LEO orbit period is 90min, so it takes at least 40min for a missile to go halfway around the globe.

Going in straight line across the earth at the speed of light takes 42ms. Going around the earth at the speed of light takes 66ms. Let's be extremely pessimistic and double that estimate at 132ms. Going through the earth saved you 90ms in this best case.

You saved 90ms over 40min. A ratio of 0.0000375, or 0.00375%.

There is no way it makes any sense to spend billions to save 0.00375% in response time to an incoming missile.


Your analysis is valid as long as one of the following are true:

1) We learn to bend light around the surface of the earth (otherwise relays are needed, which add significant delay).

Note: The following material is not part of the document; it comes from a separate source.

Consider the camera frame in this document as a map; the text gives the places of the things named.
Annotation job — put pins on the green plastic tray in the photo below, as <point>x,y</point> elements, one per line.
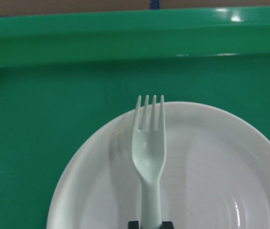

2) hypersonic missiles are required to a) go into LEO and b) go all the way around the earth to benefit from a quarter second head start

I still think military warning applications are much more likely than someone trying to do HFT on the NYSE from Australia. But, like I said from the beginning. Neither are feasible because they need a super collider and a massive tank detector.


Submarine communication actually.


the shadows are so dark (or the secrecy so official?)....that for all we are able to know, they already done it.


We would see decisions being made that aren't physically possible with current technology. Also the number of people who would need to keep something like this a secret would be on par with that of a fake moon landing.

If their application of the technology were so secret that we couldn't tell it existed, then it wasn't worth whatever they paid.


Presumably it would be used in the case where a split-second decision is the difference between success and failure.

> If their application of the technology were so secret that we couldn't tell it existed, then it wasn't worth whatever they paid.

I would posit that, were a system like this feasible and already implemented by the military, we wouldn’t hear about this until the football has to be activated.

There is no single other decision as monumental and requiring of extremely precise timing. And it’s not a decision that is used very often or would be obvious if something “not physically possible” were done since it happens in secret. It’s pretty much the perfect usecase for such a technology.


That's fair. The original post was suggesting corporations were actively using it for lower trade latency. That seems very unlikely. But having the technology in our back pocket for military use? That's believable.

Though I think everyone secretly knows that, in the Mexican standoff that is a nuclear stalemate, if one side launches all their nukes, the best outcome for everyone is for the other side to just let it happen. This would afford any survivors the best chance at rebuilding. The important part is the threat of what you can do, not what you actually do.


What is the football?



> We would see decisions being made that aren’t physically possible with current technology.

Or we wouldn’t, because it would only be used where an alternative information cover story could be concocted or where the decision and action itself could be kept secret, to avoid exposing the capability.


>We would see decisions being made that aren't physically possible with current technology.

i'm not aware enough of what any world government is doing at any given time to confidently assert that so easily.